To assess these trends, it would be advantageous to look into the makeup of the loans being purchased. To do so requires access to loan-level data. Within the loan-level data set, we can see which loans left the pool in a given month. However, loans leave pools for all kinds of reasons, and the question remains which of these are the result of the direction of Fannie Mae or Freddie Mac. While we don't see this directly, we can try to estimate this through a simple rule: we assume that any loan that disappears from a pool that is 60 days or more delinquent is an involuntary buyout. To test this rule, we computed this number and compared it to the pool-level metric. Here is the result for 2022:
We have confidence that looking at a breakdown of the loan-level data gives us a reasonable picture of the GSE buydown landscape. To start, let's look at banks vs. nonbanks:
While repurchase volumes have fallen, as a share of all payoffs, they have been rising. Since August 2022, the total share has risen about 2%, with the bank share rising by about 1.2% and the nonbank share by about 2.5%.
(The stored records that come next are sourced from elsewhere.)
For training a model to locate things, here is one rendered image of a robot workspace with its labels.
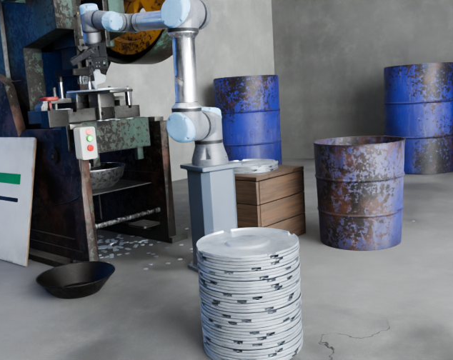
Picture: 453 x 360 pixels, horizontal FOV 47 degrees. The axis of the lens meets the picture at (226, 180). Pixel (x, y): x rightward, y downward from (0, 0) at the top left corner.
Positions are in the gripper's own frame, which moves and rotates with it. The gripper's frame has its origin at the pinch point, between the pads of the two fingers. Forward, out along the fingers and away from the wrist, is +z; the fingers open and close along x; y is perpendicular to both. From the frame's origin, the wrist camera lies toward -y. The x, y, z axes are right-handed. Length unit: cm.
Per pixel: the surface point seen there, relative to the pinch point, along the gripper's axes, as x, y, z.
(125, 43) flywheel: 55, 12, -6
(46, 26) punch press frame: 15.5, -19.0, -24.5
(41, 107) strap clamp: 2.1, -24.8, 8.8
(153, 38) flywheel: 39.1, 27.9, -11.3
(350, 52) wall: 260, 218, 60
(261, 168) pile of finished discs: -9, 75, 43
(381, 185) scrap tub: -42, 122, 39
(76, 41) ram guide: 15.3, -7.2, -17.3
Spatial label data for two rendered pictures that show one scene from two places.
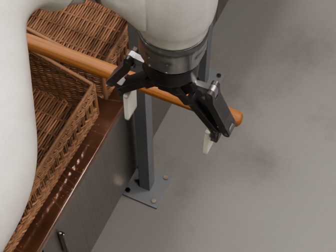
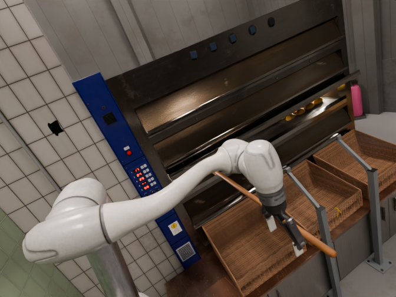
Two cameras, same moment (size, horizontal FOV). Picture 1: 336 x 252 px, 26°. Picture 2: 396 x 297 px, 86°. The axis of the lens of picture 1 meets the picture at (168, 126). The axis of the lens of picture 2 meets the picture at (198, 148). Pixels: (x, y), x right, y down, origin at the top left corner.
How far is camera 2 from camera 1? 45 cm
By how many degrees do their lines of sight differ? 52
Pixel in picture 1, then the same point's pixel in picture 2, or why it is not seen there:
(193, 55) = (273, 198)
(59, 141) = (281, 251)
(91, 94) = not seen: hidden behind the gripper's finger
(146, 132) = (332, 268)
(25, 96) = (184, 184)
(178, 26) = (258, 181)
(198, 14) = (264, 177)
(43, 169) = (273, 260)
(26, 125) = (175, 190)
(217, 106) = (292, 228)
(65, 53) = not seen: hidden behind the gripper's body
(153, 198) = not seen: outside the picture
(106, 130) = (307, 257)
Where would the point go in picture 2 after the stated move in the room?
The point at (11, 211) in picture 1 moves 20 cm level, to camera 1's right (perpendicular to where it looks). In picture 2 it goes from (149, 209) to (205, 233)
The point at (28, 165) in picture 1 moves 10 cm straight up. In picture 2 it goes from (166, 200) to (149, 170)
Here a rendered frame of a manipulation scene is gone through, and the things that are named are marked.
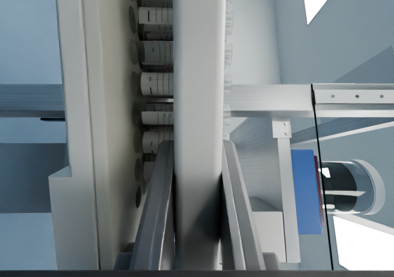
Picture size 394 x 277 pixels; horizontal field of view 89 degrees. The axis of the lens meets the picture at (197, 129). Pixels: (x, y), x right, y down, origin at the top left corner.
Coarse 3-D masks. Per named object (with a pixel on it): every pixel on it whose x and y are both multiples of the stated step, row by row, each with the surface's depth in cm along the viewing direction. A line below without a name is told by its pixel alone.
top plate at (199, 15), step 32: (192, 0) 7; (224, 0) 7; (192, 32) 7; (224, 32) 8; (192, 64) 8; (192, 96) 8; (192, 128) 8; (192, 160) 8; (192, 192) 8; (192, 224) 8; (192, 256) 9
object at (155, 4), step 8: (168, 40) 13; (160, 72) 15; (168, 72) 15; (152, 96) 17; (160, 96) 17; (168, 96) 17; (144, 128) 14; (152, 128) 14; (160, 128) 14; (168, 128) 14
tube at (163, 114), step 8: (136, 104) 12; (144, 104) 12; (152, 104) 12; (160, 104) 12; (168, 104) 12; (224, 104) 12; (136, 112) 11; (144, 112) 11; (152, 112) 11; (160, 112) 11; (168, 112) 11; (224, 112) 12; (136, 120) 12; (144, 120) 12; (152, 120) 12; (160, 120) 12; (168, 120) 12; (224, 120) 12
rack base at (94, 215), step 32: (64, 0) 7; (96, 0) 7; (128, 0) 11; (64, 32) 7; (96, 32) 7; (128, 32) 11; (64, 64) 7; (96, 64) 7; (128, 64) 11; (64, 96) 9; (96, 96) 8; (128, 96) 11; (96, 128) 8; (128, 128) 11; (96, 160) 8; (128, 160) 11; (64, 192) 8; (96, 192) 8; (128, 192) 11; (64, 224) 8; (96, 224) 8; (128, 224) 11; (64, 256) 8; (96, 256) 8
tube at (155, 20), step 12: (132, 12) 11; (144, 12) 11; (156, 12) 11; (168, 12) 11; (228, 12) 11; (132, 24) 11; (144, 24) 11; (156, 24) 11; (168, 24) 11; (228, 24) 11
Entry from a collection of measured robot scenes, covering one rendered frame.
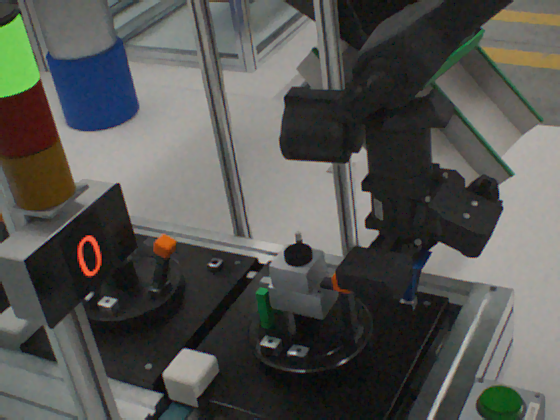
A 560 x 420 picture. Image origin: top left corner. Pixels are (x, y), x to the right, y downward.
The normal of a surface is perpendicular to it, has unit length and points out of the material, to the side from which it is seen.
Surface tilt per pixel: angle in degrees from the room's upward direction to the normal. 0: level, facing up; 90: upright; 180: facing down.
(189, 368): 0
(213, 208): 0
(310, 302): 90
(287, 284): 90
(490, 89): 90
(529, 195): 0
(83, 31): 90
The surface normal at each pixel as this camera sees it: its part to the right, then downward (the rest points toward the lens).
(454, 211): 0.13, -0.71
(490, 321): -0.14, -0.83
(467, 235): -0.51, 0.55
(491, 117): 0.46, -0.41
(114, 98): 0.58, 0.38
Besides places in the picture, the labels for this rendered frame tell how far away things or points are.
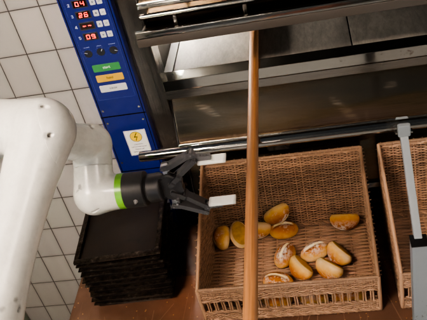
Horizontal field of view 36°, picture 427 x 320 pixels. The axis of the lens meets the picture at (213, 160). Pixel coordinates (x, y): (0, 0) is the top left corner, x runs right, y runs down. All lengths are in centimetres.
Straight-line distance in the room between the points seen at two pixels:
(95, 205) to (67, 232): 98
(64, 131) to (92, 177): 45
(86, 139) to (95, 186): 12
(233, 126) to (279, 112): 16
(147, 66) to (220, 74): 23
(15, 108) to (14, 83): 100
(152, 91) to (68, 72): 28
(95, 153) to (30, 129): 47
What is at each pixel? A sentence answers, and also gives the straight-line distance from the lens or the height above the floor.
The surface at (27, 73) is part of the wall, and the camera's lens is 224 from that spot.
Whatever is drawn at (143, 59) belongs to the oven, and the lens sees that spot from 211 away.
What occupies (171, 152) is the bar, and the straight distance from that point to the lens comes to 183.
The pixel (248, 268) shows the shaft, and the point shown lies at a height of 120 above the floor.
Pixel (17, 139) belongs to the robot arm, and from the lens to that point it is 124.
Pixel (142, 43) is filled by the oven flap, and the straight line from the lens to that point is 191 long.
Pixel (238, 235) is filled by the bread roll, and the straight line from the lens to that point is 229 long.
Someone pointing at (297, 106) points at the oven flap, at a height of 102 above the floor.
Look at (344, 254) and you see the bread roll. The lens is 216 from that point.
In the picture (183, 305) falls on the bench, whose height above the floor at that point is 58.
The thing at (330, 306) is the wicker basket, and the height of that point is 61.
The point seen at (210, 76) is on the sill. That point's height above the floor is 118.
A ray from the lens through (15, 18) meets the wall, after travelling 215.
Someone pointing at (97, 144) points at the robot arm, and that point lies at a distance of 168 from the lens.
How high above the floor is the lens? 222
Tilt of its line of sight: 37 degrees down
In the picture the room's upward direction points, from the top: 15 degrees counter-clockwise
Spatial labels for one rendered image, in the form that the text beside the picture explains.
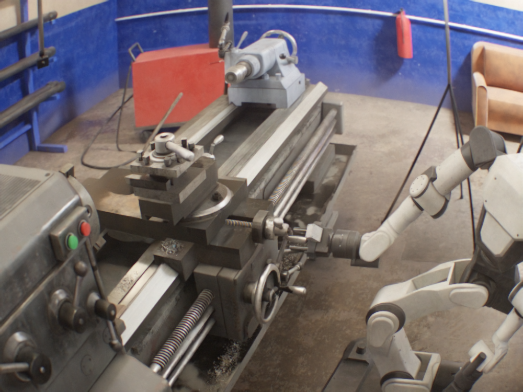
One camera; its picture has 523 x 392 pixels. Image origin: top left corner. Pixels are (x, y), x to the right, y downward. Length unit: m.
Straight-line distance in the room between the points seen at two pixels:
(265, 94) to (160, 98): 2.04
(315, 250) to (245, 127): 1.30
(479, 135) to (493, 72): 3.76
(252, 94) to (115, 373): 1.93
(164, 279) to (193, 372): 0.43
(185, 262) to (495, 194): 0.94
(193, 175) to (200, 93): 3.09
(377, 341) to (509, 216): 0.65
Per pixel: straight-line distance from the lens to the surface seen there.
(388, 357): 1.90
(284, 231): 1.74
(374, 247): 1.71
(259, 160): 2.28
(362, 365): 2.19
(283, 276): 2.03
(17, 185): 1.15
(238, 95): 2.92
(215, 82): 4.70
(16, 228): 1.02
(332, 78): 5.90
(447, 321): 2.73
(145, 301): 1.54
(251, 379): 2.41
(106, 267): 1.93
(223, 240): 1.71
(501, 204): 1.47
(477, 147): 1.56
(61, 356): 1.14
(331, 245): 1.77
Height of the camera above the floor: 1.76
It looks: 26 degrees down
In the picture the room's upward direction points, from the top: 3 degrees counter-clockwise
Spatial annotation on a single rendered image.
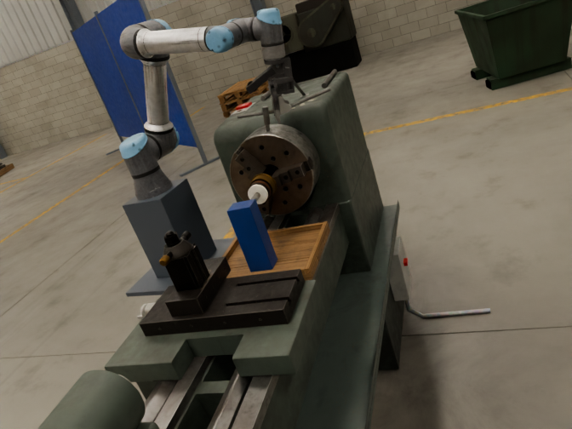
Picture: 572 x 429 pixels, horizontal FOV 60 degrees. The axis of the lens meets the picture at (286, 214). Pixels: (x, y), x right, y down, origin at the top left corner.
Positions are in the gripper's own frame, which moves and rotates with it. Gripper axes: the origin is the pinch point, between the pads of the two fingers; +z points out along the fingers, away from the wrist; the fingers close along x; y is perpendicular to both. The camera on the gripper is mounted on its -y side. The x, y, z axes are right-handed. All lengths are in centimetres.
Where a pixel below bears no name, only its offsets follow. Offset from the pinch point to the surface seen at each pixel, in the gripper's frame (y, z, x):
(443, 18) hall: 438, 85, 893
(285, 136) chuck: 1.9, 5.6, -5.1
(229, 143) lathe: -18.4, 11.9, 17.9
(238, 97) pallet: -11, 154, 759
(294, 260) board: -3, 37, -36
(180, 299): -35, 27, -61
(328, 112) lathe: 19.5, 2.6, 5.8
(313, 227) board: 6.4, 35.5, -18.7
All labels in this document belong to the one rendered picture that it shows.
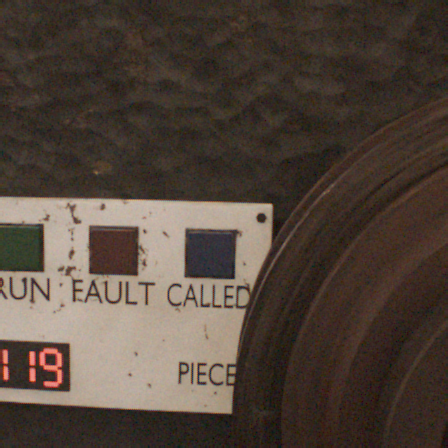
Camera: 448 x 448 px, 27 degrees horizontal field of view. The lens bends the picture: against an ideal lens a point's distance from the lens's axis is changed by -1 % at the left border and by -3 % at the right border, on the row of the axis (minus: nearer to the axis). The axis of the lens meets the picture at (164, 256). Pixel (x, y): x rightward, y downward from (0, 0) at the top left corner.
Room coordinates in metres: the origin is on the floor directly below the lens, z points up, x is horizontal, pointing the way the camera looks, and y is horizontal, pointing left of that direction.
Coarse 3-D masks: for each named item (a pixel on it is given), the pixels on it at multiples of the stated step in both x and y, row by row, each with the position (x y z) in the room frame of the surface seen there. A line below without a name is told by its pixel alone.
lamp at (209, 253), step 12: (192, 240) 0.75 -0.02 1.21; (204, 240) 0.75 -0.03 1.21; (216, 240) 0.75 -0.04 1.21; (228, 240) 0.75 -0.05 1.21; (192, 252) 0.75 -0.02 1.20; (204, 252) 0.75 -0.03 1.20; (216, 252) 0.75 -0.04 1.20; (228, 252) 0.75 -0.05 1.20; (192, 264) 0.75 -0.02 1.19; (204, 264) 0.75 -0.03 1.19; (216, 264) 0.75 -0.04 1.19; (228, 264) 0.75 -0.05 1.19
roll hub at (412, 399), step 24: (432, 312) 0.56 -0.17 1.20; (408, 336) 0.57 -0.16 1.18; (432, 336) 0.53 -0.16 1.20; (408, 360) 0.54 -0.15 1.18; (432, 360) 0.52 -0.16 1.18; (384, 384) 0.57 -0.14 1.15; (408, 384) 0.53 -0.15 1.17; (432, 384) 0.52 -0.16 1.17; (384, 408) 0.55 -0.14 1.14; (408, 408) 0.53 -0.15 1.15; (432, 408) 0.52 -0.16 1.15; (384, 432) 0.53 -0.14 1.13; (408, 432) 0.53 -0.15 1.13; (432, 432) 0.52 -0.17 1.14
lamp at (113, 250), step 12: (96, 240) 0.76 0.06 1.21; (108, 240) 0.76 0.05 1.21; (120, 240) 0.76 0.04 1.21; (132, 240) 0.76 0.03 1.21; (96, 252) 0.76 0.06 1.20; (108, 252) 0.76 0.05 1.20; (120, 252) 0.76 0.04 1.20; (132, 252) 0.76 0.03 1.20; (96, 264) 0.76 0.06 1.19; (108, 264) 0.76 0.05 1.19; (120, 264) 0.76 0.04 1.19; (132, 264) 0.76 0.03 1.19
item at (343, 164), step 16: (416, 112) 0.67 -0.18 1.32; (432, 112) 0.67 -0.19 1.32; (384, 128) 0.68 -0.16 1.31; (400, 128) 0.67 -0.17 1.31; (368, 144) 0.68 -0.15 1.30; (352, 160) 0.68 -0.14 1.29; (336, 176) 0.68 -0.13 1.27; (320, 192) 0.68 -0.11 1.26; (304, 208) 0.68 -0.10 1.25; (288, 224) 0.68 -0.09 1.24; (272, 256) 0.68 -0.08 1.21; (256, 288) 0.68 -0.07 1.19; (240, 336) 0.69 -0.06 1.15
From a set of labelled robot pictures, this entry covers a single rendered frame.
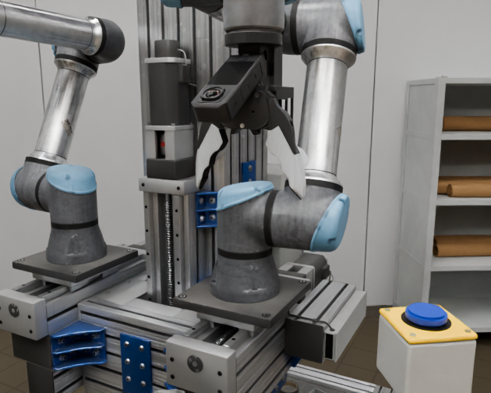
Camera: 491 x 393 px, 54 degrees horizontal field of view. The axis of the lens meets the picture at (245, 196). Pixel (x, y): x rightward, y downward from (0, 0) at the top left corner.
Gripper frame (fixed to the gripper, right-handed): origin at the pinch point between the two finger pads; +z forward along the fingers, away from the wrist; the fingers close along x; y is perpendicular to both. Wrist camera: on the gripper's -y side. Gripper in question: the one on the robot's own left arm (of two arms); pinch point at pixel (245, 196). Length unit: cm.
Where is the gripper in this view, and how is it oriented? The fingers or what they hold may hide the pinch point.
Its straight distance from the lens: 61.8
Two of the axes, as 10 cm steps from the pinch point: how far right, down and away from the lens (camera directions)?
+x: -8.9, -0.9, 4.5
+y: 4.6, -1.8, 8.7
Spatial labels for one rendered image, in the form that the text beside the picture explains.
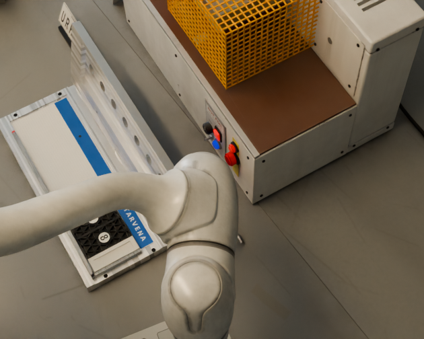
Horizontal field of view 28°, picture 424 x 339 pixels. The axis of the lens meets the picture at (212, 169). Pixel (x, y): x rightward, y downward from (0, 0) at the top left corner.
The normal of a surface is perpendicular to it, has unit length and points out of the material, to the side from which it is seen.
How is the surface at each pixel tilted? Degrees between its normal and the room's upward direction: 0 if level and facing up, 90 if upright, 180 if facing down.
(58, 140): 0
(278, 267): 0
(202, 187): 31
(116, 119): 79
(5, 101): 0
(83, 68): 90
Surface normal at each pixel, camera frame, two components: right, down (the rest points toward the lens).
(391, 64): 0.51, 0.75
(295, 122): -0.02, -0.48
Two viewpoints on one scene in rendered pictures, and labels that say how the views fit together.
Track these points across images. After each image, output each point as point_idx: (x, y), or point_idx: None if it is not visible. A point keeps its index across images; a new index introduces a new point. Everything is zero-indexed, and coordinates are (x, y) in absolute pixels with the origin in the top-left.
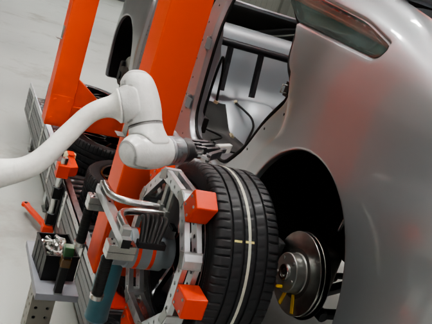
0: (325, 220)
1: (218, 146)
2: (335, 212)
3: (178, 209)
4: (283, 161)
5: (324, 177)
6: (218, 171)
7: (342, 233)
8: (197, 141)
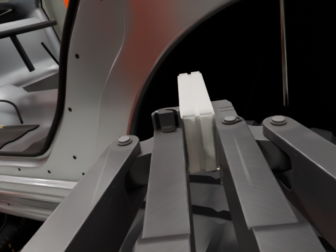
0: (247, 108)
1: (212, 114)
2: (253, 89)
3: None
4: (161, 73)
5: (192, 64)
6: (197, 208)
7: (292, 104)
8: (82, 227)
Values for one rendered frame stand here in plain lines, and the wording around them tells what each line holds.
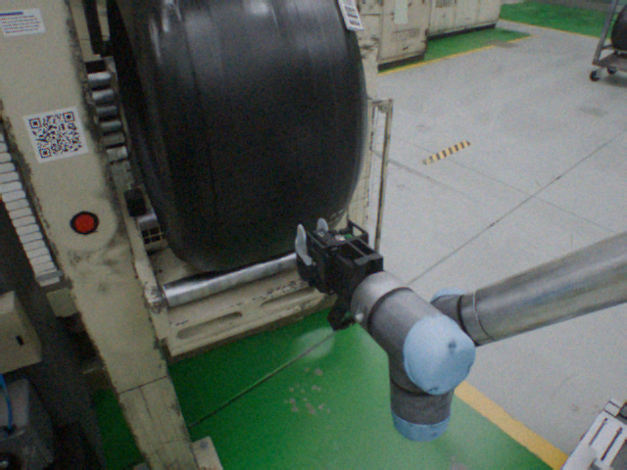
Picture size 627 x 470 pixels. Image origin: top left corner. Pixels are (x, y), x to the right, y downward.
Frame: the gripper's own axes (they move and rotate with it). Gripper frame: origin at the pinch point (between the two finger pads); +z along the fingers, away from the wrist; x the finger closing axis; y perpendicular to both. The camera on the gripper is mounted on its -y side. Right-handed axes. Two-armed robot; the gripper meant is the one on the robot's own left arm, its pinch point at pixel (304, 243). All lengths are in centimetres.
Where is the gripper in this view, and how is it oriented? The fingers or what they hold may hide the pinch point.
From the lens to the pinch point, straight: 76.0
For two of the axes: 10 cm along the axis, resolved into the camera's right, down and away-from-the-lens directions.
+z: -4.6, -4.1, 7.9
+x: -8.9, 2.7, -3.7
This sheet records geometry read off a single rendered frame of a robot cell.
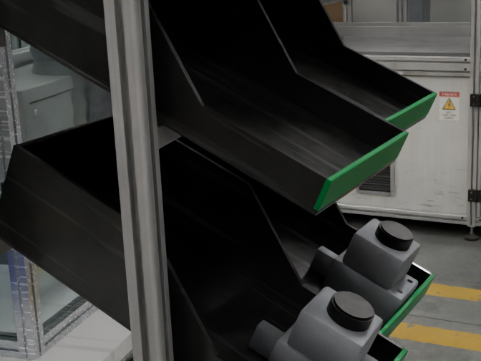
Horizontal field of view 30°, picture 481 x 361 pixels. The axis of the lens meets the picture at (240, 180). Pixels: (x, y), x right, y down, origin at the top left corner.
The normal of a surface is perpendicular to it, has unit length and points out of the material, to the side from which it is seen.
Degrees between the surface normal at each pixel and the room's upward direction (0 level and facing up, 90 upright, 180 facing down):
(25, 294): 90
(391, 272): 90
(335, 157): 25
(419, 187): 90
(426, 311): 0
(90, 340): 0
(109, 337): 0
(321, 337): 91
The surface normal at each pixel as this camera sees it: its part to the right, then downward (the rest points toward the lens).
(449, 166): -0.44, 0.26
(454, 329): -0.04, -0.96
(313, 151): 0.33, -0.84
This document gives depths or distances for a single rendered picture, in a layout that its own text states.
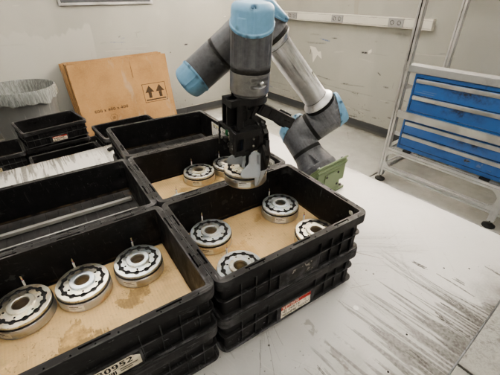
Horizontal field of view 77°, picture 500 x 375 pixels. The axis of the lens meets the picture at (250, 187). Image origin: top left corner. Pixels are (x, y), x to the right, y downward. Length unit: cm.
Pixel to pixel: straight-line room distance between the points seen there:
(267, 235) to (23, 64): 321
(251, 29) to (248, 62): 5
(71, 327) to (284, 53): 91
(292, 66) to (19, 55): 297
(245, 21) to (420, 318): 76
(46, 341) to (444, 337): 82
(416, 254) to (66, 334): 91
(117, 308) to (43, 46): 322
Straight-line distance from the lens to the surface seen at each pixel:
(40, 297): 76
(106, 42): 384
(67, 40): 375
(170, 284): 73
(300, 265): 71
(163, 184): 107
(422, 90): 261
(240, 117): 63
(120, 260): 77
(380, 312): 89
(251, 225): 86
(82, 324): 73
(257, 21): 57
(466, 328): 95
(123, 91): 374
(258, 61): 59
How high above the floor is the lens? 137
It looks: 32 degrees down
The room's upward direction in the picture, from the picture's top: straight up
It's then interesting to look at the dispersion among large lenders in each category. For banks:
There is a great deal of dispersion between large institutions. In December, the banks with the greatest share of buyouts with their own prepayments were US Bank at about 8.3%. The lowest was JP Morgan, at 2.4%.
Here NewRez had the highest share in December at 12.5%, while Onslow Bay recorded the lowest share at 3.7%.
This analysis opens up a whole new field of institutional-level analysis. Should delinquencies rise more substantially in 2023, this information would be very valuable in searching for relative value between mortgage pools.